■ Goal of the exercise ■
Taking each line of the material in turn, count those with the string "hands" and answer with the count alone.

■ Dataset content ■
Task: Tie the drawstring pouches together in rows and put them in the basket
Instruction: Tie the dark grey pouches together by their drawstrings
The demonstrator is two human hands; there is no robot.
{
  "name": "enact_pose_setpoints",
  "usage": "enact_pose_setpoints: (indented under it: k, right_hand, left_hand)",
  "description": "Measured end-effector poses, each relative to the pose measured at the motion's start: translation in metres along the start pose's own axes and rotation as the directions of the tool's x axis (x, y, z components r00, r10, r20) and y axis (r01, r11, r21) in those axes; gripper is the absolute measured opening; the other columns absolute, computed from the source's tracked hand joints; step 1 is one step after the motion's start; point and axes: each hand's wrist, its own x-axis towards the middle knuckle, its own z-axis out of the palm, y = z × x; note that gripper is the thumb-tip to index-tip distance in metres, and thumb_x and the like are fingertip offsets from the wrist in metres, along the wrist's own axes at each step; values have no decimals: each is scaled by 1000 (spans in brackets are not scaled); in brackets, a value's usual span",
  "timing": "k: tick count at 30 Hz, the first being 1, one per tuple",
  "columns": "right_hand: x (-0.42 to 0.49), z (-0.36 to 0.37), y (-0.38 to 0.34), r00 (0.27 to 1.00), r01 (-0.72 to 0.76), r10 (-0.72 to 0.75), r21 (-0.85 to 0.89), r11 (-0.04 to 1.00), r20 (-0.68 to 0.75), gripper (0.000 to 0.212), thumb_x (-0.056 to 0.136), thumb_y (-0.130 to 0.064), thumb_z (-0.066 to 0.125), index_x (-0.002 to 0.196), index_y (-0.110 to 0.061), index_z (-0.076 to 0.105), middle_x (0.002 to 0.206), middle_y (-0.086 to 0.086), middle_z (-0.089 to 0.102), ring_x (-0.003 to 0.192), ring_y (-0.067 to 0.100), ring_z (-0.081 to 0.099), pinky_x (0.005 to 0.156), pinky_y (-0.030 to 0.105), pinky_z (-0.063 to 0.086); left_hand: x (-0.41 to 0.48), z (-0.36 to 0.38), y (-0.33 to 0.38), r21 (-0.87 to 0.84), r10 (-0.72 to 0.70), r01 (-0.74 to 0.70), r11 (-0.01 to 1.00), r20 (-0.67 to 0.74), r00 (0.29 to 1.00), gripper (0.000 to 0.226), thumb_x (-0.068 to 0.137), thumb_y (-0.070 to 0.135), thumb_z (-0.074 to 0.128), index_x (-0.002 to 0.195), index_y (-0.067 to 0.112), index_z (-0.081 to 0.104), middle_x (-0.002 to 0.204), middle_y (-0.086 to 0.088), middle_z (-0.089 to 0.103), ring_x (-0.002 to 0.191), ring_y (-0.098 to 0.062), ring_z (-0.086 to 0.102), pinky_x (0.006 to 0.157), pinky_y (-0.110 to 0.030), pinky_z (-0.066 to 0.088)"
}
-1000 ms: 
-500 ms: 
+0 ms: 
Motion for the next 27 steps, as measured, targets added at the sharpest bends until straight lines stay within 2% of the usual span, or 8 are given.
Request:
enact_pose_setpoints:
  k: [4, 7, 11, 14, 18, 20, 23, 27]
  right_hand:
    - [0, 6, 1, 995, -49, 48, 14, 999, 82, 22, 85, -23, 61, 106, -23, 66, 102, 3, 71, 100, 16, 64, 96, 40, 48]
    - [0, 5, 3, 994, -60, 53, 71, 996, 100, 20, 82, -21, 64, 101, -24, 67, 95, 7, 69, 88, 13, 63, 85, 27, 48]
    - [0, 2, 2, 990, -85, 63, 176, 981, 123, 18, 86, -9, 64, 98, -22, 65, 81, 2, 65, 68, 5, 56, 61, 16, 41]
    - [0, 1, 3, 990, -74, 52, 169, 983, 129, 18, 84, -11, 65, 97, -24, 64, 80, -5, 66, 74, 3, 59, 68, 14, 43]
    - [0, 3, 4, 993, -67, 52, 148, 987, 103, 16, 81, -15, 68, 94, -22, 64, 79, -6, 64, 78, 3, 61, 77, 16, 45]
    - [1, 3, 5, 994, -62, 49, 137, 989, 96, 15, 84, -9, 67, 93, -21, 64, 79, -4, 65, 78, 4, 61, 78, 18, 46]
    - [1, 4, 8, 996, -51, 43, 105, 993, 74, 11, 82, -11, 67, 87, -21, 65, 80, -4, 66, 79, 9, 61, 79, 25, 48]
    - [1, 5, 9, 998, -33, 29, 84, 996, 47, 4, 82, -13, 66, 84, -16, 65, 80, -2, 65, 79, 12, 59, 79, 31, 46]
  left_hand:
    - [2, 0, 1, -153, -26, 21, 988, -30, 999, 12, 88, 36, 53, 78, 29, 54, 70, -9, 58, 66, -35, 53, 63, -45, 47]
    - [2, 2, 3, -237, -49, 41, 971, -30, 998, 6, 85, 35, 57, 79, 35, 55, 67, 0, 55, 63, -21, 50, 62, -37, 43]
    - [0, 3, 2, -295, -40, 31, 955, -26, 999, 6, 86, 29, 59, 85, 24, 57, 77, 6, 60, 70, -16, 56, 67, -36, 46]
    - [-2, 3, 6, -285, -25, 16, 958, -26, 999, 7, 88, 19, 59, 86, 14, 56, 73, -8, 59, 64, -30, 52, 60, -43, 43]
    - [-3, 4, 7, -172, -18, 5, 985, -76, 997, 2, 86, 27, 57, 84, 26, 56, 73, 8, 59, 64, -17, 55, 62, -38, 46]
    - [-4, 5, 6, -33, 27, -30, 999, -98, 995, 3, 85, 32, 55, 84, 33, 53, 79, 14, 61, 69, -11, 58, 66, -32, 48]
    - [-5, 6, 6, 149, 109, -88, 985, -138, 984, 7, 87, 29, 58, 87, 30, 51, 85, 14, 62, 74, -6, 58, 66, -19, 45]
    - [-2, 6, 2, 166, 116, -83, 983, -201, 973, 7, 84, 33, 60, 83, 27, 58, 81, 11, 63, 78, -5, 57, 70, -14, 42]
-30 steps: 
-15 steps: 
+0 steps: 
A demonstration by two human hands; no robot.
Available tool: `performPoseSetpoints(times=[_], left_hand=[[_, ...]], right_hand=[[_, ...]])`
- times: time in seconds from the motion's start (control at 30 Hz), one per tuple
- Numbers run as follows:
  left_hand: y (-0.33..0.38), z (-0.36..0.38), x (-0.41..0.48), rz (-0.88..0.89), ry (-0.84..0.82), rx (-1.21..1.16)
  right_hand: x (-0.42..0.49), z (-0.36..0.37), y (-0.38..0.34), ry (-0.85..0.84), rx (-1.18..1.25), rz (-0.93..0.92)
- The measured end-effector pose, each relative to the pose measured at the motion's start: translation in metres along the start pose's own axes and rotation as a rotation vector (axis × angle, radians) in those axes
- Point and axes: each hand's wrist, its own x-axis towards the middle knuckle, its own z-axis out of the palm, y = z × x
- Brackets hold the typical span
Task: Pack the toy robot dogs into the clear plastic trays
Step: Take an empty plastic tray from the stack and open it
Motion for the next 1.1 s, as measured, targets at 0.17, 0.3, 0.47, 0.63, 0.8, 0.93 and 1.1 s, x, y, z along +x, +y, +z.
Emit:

■ Response area ■
2